Sony defends PlayStation security practices

A Sony executive on Thursday defended the time it took his company to respond when the PlayStation Network and online entertainment services were hacked in recent weeks, resulting in the loss of personal data on about 100 million users.

Sony Network Entertainment President Tim Schaaff also denied reports that the company had failed to install security patches or firewalls and said Sony has moved quickly to shore up its systems. Still, he said, despite the millions of dollars his company and others spend each year on computer security, they will never be 100 percent protected given the constant barrage of attacks they face.

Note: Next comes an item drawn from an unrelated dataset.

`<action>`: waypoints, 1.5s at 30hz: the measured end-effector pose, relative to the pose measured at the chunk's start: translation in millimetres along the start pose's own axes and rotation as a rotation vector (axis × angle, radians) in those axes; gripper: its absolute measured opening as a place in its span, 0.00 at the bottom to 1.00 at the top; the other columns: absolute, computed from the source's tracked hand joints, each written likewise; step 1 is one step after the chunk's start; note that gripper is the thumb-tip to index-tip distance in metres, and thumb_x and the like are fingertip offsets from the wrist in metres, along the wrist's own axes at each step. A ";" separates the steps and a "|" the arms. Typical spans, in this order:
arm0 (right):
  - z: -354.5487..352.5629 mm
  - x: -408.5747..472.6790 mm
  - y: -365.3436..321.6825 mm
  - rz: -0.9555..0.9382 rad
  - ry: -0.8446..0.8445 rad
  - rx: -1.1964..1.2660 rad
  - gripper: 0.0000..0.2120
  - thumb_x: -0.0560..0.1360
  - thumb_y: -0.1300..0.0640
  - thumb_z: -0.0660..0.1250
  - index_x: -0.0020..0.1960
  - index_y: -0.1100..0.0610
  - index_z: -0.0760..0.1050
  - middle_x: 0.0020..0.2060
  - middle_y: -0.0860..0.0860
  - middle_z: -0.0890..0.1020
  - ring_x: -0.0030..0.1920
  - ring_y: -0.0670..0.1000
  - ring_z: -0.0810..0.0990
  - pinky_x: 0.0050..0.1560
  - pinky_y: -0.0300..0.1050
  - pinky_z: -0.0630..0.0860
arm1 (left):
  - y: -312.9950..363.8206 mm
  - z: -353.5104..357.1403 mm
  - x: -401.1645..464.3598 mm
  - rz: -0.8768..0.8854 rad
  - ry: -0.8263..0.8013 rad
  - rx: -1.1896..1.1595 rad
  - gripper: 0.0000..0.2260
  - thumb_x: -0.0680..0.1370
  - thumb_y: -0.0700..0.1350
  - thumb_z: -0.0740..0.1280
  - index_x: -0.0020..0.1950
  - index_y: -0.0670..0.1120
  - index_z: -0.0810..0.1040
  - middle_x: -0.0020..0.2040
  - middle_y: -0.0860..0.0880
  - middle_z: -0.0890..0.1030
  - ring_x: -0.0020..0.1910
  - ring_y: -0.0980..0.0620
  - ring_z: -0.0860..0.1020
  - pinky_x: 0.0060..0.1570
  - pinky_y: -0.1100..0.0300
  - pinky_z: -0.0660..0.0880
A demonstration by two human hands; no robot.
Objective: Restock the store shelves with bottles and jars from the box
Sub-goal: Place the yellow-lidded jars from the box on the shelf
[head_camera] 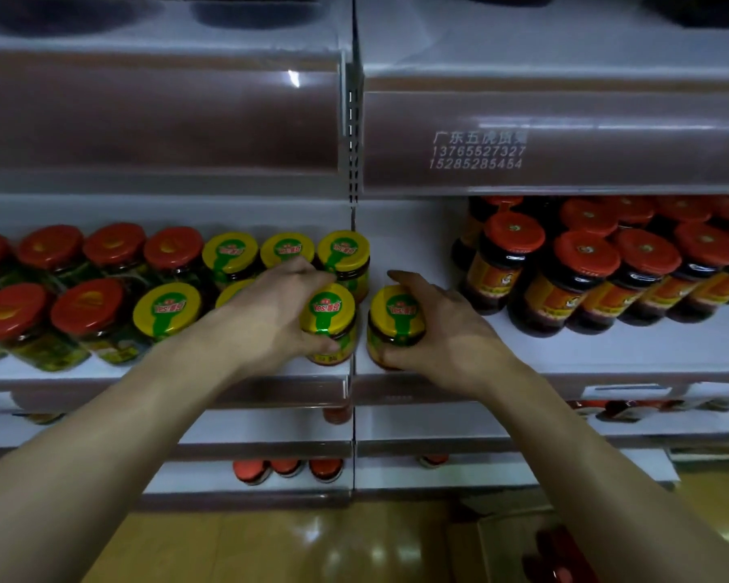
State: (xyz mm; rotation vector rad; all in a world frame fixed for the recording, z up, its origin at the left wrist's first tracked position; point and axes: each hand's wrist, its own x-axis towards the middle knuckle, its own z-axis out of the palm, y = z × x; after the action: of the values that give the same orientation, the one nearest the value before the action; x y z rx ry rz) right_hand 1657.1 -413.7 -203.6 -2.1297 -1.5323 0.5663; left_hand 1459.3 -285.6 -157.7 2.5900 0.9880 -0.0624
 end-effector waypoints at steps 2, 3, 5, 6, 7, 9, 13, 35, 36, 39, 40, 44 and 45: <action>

"Despite taking what we believe were extremely appropriate and substantial steps to build a safe and protected network, hackers were able to get into our network," Schaaff told a hearing of the House Energy and Commerce Committee's Subcommittee on Commerce, Manufacturing, and Trade.

Hackers stole the names, addresses, birth dates, usernames, and passwords of PlayStation and Sony online entertainment users. After initially reporting that hackers also might have obtained some credit card information, Schaaff said that Sony now believes no numbers were taken.

A separate breach at e-mail marketer Epsilon resulted in the loss of e-mail addresses and some names of customers of about 50 of Epsilon's corporate clients, Epsilon's general counsel, Jeanette Fitzgerald, said. She declined to release the names of those clients, but some of the firms have been widely reported to include major companies such as Best Buy, JPMorgan Chase, and Walgreens.

Last month, both Sony and Epsilon declined to appear before the panel. Subcommittee Chairwoman Mary Bono Mack, R-Calif., criticized their written answers then and was unhappy that they did not appear. But she said after Thursday's hearing that she is finally satisfied with the answers she got from the firms.

Both companies said they would support legislation setting a national data-breach notification standard that also would preempt the patchwork of state laws related to data security.

Mack said her staff will soon start drafting data-breach legislation that would require companies that hold personal information to provide adequate security for that data; provide enhanced protection for sensitive information such as credit card numbers; and notify consumers promptly when their personal data have been stolen.

She said she still believes that Sony took too long to notify its customers about the breach but noted that more work must be done to identify the most appropriate time frame for notifying consumers.

Schaaff cautioned against requiring companies to tell consumers about a data breach before the firms have had a chance to investigate. He said that if a company moves too quickly, it may panic customers unnecessarily, and if it provides too much information, consumers may start to ignore such notices.